I grew up and lived in eastern North Carolina until I was 30 where the population was roughly equally split between white and black. These blacks are mostly conservative if you ask them about issues and policies not connected to race. (I remember a conversation once with a 60-year-old black man when Iraq was going on telling me "here's how you solve it, just turn the place into a parking lot".) I can produce a ton of black mothers for you that are anti-crime and want the criminals in their neighborhood put in jail. Average blacks and Hispanics for example are more religious than the average white, yet the religious response the media and liberals always highlight is "Jerry Falwell".

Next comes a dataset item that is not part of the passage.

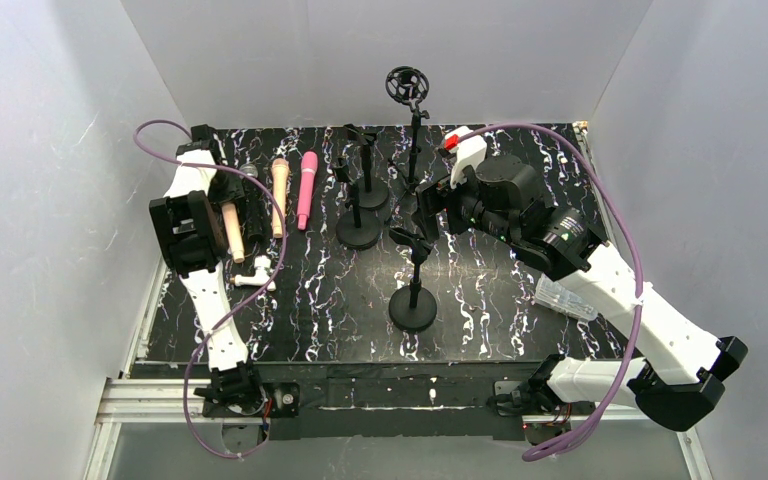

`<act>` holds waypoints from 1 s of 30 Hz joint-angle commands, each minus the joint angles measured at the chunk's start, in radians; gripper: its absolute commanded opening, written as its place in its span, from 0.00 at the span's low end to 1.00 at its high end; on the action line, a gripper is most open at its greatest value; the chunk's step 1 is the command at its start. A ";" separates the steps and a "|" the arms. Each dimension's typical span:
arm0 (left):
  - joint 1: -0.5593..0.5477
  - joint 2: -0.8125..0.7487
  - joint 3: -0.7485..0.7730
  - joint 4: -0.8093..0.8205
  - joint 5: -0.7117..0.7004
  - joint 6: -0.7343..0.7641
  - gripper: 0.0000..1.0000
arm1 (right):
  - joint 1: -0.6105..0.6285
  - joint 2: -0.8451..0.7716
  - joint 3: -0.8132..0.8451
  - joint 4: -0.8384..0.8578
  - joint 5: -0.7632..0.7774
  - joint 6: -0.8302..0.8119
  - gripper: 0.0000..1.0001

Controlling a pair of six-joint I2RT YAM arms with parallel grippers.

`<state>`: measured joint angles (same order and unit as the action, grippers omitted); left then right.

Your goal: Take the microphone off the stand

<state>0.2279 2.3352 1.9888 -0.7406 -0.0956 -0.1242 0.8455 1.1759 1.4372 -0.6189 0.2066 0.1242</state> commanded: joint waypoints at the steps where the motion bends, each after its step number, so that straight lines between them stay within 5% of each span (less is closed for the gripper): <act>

If blacks and Hispanics ever start to vote on ideology (I think they will one day, just need the right linchpin on the grenade to be pulled), the South as presently constituted would go from Republicans winning 55-45 to winning 80-20. I think the problem with blacks especially is voting Democrat reflexively because in a lot of areas where the black population exists, they can effectively take control of the political organization. In Fort Wayne, Indiana's county, black Democrats have so incredibly taken control of the party organization effectively that the last time a new white Democrat was elected or appointed to anything was 2011 - all new Democratic Party officeholders the past 9 years in the county have been black. That's good if you're black, it's not good if you're a liberal. If that calculus ever changes and liberals are able to overwhelm the blacks in primaries, you may see more political power individuals question the arrangement. I know in North Carolina the three wings of the N.C. Democratic Party always were moderates, blacks, and liberals. The former two would always line up to stop the last from winning. The moderate wing has gotten at the very least much smaller.

Conservatism in minority communities wasn't a problem for Democrats in the past due to the fact that Republicans had worked so hard to appeal to racist white voters for decades.

Yeah. That's why Republicans post-Civil War ran North Carolina uninterrupted for the next 130 years, not the Democrats.

Sorry, I meant much more recent past, as in post Civil Rights Act/Southern Strategy.